Mon, July 13, 11:00am to 12:30pm, Edinburgh Futures Institute, 1.55

English Abstract

Bernhard Riemann (1826-1866) was a major figure closely linked with the Göttingen tradition established by Carl Friedrich Gauss and Wilhelm Weber. Already in 1847, Hermann Helmholtz had noted that Weber’s theory of electrodynamics did not account for certain phenomena involving free electricity. In the early 1850s, Riemann studied some of these phenomena with Weber and Rudolph Kohlrausch. At what point he first encountered Helmholtz’s booklet Über die Erhaltung der Kraft (1847) is unknown, but he definitely read it. Helmholtz only came out publicly in favor of Maxwell’s theory in 1870, after Weber’s theory had been attacked by Maxwell, Thomson and Tait.

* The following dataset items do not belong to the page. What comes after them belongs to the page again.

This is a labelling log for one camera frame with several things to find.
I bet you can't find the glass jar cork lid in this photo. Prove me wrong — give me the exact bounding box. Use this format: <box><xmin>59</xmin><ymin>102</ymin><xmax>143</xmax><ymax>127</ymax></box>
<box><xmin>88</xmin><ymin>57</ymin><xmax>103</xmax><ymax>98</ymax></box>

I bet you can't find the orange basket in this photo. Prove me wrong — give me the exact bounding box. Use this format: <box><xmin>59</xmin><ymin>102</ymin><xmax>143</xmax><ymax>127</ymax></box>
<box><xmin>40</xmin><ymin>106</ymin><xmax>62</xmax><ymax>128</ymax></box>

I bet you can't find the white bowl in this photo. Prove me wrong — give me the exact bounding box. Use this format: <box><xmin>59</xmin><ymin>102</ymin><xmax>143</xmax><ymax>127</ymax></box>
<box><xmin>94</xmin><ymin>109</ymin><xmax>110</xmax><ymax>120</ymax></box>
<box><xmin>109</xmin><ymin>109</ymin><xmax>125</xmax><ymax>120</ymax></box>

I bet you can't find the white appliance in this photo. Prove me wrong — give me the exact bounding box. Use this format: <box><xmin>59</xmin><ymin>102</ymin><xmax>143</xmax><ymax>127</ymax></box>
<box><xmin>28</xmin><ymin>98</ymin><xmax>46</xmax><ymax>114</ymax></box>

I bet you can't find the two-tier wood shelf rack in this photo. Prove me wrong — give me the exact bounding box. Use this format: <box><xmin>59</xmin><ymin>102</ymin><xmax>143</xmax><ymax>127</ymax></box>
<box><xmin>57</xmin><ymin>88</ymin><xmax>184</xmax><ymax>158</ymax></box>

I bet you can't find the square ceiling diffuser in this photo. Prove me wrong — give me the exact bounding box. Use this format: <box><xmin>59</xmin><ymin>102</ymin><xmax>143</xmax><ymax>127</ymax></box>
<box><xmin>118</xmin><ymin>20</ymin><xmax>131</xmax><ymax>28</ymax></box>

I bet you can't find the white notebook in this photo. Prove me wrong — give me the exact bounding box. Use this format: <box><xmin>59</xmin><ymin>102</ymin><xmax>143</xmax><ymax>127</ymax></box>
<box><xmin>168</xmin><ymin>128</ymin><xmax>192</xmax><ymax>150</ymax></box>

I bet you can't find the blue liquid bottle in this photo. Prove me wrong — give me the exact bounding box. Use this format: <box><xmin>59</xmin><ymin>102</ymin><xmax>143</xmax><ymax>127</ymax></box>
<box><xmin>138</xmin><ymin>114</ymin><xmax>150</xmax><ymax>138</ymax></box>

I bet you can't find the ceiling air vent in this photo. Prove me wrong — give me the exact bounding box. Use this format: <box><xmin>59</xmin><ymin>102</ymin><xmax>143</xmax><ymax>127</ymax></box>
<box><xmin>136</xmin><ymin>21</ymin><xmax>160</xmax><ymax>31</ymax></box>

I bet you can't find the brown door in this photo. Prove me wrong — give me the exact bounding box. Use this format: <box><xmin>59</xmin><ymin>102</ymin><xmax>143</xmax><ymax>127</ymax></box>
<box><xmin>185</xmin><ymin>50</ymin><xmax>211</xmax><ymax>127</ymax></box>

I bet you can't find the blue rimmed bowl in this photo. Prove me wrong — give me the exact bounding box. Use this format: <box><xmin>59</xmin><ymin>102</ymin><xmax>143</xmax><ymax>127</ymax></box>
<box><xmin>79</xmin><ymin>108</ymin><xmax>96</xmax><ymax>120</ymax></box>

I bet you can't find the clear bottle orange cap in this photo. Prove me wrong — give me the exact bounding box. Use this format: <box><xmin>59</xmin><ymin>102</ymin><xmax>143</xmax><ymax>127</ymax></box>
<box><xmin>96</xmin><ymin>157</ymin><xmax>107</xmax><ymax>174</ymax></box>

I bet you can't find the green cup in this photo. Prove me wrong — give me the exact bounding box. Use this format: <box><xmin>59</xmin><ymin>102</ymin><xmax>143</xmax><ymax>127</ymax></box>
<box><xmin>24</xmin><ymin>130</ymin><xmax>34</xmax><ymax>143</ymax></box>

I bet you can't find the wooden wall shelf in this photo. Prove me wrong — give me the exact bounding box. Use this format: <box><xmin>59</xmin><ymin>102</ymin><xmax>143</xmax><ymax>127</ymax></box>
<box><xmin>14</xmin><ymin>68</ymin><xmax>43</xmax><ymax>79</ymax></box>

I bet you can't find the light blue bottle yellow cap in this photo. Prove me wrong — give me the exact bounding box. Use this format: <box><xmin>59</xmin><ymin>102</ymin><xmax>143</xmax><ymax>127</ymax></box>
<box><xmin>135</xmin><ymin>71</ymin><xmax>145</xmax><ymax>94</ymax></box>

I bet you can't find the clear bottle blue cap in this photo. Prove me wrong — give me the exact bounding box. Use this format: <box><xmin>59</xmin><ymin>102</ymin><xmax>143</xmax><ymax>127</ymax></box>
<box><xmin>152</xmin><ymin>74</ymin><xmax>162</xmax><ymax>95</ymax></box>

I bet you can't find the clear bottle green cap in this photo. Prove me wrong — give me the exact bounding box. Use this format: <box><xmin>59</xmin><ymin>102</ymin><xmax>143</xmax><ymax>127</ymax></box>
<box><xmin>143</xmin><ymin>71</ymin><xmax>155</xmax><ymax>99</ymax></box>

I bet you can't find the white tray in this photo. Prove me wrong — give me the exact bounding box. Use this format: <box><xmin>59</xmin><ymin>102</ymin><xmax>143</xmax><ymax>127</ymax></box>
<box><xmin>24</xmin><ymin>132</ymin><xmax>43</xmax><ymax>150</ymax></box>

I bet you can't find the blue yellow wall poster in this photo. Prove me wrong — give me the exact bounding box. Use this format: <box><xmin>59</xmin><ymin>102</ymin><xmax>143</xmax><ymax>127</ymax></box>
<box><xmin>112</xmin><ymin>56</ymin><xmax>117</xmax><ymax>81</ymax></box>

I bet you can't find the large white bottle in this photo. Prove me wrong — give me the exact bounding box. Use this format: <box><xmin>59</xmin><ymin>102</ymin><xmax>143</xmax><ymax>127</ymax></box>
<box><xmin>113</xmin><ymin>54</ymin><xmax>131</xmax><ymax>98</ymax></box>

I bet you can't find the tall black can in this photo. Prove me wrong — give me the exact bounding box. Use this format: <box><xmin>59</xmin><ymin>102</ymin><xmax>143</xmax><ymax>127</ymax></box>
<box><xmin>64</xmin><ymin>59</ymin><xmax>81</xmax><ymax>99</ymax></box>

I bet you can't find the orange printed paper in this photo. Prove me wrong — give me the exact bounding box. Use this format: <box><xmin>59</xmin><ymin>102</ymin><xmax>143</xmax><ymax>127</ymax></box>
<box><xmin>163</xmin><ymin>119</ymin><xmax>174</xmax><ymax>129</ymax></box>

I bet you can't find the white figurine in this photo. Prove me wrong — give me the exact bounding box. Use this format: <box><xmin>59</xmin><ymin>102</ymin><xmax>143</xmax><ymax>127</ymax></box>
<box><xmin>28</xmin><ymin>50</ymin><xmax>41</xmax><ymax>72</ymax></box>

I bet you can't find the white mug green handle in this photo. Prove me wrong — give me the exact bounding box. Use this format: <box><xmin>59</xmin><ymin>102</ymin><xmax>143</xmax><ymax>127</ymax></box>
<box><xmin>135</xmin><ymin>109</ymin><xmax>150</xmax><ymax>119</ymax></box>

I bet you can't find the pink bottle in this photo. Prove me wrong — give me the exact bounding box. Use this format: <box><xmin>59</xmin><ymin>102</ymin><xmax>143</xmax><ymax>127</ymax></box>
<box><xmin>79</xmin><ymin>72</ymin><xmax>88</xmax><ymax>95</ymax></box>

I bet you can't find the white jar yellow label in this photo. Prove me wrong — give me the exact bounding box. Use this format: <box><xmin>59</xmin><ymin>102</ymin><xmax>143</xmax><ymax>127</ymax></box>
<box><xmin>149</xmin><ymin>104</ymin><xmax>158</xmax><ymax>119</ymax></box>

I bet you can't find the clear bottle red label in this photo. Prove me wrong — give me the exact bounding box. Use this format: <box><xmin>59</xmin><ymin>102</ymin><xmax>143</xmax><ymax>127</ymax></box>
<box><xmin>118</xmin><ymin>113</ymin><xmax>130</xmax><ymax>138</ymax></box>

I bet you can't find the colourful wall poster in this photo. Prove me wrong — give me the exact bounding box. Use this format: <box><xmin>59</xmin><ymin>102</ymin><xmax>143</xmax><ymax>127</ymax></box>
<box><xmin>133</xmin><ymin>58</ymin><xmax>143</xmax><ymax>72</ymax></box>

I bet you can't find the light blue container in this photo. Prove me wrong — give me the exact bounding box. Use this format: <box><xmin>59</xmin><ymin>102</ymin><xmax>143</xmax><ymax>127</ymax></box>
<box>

They maintained that Weber's force law was inconsistent with conservation of vis viva and energy conservation. It has long been known that Riemann attempted to modify Weber’s theory in order to overcome its reliance on action-at-a-distance (Fernwirkung). Riemann, who was extremely well read, was fond of quoting Newton’s third letter to Bentley in which he wrote that the notion that gravity acted instantaneously over vast distances was absurd. In this talk I will focus on Riemann’s various reactions to Helmholtz’s writings, which show that he was fully abreast of major issues in natural philosophy during his lifetime.